Ia melirik ke arah lorong depan gerbong. Matanya masih menyala penuh dendam.
“Gue penasaran siapa tuh cowok. Tapi bodo amat. Dengerin ya—begitu sampai Surabaya, gue pastiin mereka nyesel pernah songong ke gue.”
Reno mengangkat alis. “Maksud lo?”
Ken mencondongkan badan, bicara pelan, tapi penuh kesombongan. “Gue punya orang di Surabaya. Driver pribadi, anak geng, polisi juga ada yang kenal. Lo pikir gue cuma anak Komisaris? Nama bokap gue satu telepon bisa bikin orang ilang, Ren. Gue tinggal cari info ke mana mereka nginap, terus kita bikin acara kecil buat cowok itu.”
“Acara kecil?”
Ken menyeringai. “Ya... bisa ketemu di cafe, bisa di jalan. Entah. Tapi intinya, dia bakal kapok. Cewek itu? Tinggal nunggu waktu sebelum dia tahu siapa pria yang lebih pantas buat dia.”
Reno tertawa miring. “Klasik banget sih lo. Tapi yaudah, gue dukung. Asal jangan bikin masalah yang bawa polisi beneran.”
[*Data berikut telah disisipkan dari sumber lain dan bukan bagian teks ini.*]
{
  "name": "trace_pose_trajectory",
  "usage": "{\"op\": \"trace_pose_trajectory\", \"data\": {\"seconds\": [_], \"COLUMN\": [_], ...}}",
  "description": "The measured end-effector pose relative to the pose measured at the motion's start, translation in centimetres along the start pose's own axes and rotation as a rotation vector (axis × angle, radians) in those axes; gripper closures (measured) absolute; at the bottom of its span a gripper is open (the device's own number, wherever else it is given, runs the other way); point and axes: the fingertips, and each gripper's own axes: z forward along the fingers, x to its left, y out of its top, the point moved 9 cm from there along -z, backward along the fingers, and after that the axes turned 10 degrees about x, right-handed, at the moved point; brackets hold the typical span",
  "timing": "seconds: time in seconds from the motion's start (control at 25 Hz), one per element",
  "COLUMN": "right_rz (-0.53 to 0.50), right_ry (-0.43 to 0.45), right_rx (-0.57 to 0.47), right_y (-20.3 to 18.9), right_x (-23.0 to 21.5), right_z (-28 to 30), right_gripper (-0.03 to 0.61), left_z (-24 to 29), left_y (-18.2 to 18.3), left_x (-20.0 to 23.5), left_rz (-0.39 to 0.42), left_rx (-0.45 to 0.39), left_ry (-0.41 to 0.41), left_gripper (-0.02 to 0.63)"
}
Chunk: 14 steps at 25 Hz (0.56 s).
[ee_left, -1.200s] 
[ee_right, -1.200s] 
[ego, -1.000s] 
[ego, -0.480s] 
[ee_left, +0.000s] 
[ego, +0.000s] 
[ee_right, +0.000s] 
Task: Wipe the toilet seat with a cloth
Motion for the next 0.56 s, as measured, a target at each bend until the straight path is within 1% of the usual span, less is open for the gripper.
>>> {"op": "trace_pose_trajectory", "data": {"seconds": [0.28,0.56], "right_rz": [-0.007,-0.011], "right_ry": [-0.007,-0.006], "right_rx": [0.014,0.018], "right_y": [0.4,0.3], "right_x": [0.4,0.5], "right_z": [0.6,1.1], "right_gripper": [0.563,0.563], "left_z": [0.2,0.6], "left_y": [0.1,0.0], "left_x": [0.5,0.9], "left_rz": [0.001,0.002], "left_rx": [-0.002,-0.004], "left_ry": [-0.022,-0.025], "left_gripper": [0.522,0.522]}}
“Tenang aja,” sahut Ken. “Semua terkendali.”
Tapi yang tidak Ken tahu—semua itu sama sekali tidak terkendali. Bukan dia yang sedang merencanakan permainan, tapi dia tanpa sadar telah melangkah ke medan milik orang yang jauh lebih besar dari dirinya.
Dan permainan itu... baru saja dimulai.